→ What is required
Transcribe exactly the first line of the listing below and each line that follows it, ending with the line that contains "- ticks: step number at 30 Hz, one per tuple", and omit the remainder.

→ Supplied data
┄┄┄┄┄┄┄┄┄┄┄┄┄┄┄┄┄┄┄┄

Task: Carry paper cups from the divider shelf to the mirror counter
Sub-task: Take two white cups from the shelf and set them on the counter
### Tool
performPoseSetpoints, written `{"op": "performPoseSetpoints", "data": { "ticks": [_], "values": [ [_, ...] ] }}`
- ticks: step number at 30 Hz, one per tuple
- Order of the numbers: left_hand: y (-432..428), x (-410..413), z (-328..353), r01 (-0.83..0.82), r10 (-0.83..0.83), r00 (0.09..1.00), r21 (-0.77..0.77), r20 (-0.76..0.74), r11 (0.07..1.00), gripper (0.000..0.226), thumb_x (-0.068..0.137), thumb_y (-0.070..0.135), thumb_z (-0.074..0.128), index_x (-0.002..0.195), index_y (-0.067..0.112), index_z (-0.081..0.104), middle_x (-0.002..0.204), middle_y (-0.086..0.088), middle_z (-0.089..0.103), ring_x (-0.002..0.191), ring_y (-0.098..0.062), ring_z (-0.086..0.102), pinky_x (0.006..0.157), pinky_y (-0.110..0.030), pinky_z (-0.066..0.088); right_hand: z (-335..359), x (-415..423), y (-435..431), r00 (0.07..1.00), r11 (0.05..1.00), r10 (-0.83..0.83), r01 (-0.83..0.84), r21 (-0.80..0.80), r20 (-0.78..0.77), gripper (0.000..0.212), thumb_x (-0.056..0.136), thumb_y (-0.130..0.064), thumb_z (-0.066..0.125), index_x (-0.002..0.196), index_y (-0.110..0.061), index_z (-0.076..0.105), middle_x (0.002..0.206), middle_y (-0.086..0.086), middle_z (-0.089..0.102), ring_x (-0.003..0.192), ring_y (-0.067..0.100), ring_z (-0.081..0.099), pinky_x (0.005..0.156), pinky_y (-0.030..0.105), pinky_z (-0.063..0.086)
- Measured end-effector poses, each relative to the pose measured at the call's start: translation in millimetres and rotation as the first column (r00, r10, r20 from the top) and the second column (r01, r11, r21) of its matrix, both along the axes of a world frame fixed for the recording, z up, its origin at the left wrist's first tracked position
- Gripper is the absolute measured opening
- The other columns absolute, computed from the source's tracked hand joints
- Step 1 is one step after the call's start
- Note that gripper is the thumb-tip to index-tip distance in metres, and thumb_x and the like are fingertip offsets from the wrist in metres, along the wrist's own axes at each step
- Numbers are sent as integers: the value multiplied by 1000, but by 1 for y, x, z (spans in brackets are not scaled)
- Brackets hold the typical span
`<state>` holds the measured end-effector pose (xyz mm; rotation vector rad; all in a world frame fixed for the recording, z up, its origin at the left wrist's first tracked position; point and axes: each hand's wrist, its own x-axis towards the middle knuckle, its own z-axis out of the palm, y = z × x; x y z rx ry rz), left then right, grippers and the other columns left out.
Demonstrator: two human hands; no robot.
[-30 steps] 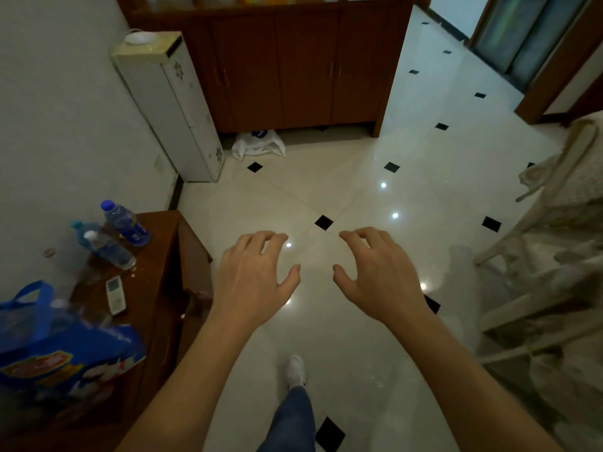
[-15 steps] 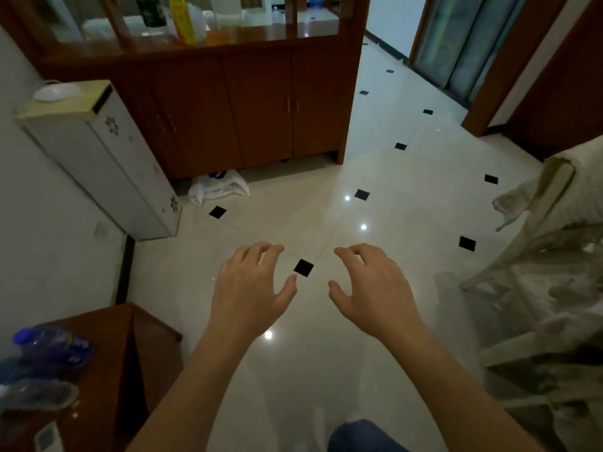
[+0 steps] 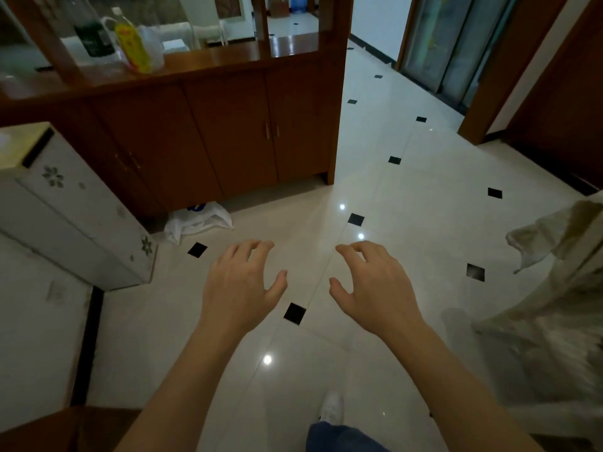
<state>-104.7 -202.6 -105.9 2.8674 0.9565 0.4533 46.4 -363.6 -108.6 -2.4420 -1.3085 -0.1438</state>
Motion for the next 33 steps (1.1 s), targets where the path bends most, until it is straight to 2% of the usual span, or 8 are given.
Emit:
{"op": "performPoseSetpoints", "data": {
  "ticks": [9, 17, 23, 33],
  "values": [
    [80, 146, 6, -21, 22, 1000, 25, -8, 999, 53, 86, 55, 50, 129, 24, 53, 123, 2, 61, 111, -18, 55, 88, -35, 47, 10, 142, 88, 1000, 1000, -16, 16, 11, 7, 50, 80, -43, 63, 124, -17, 60, 115, 7, 63, 104, 23, 58, 80, 35, 48],
    [163, 235, -2, -28, 28, 999, 14, -24, 1000, 52, 86, 56, 50, 127, 25, 55, 122, 3, 61, 109, -18, 55, 87, -36, 48, 1, 231, 172, 999, 1000, -6, 6, -18, -36, 54, 83, -46, 60, 130, -19, 56, 125, 6, 59, 113, 23, 55, 86, 35, 48],
    [252, 319, -8, -12, 12, 1000, -6, -26, 1000, 55, 86, 56, 45, 128, 23, 55, 123, 1, 61, 111, -19, 55, 86, -36, 48, -2, 310, 263, 999, 1000, -20, 20, -12, -25, 51, 81, -42, 64, 126, -17, 59, 122, 8, 61, 111, 25, 56, 83, 36, 48],
    [412, 459, 11, 28, -28, 1000, -39, -14, 999, 55, 88, 52, 51, 135, 23, 51, 131, 1, 56, 120, -19, 49, 92, -37, 45, 8, 443, 416, 996, 997, -79, 79, -4, 30, 48, 79, -42, 65, 120, -17, 62, 114, 7, 64, 105, 24, 58, 78, 35, 50]
  ]
}}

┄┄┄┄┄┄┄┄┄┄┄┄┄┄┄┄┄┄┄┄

→ Answer to this problem
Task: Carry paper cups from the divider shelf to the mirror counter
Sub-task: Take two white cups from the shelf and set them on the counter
### Tool
performPoseSetpoints, written `{"op": "performPoseSetpoints", "data": { "ticks": [_], "values": [ [_, ...] ] }}`
- ticks: step number at 30 Hz, one per tuple

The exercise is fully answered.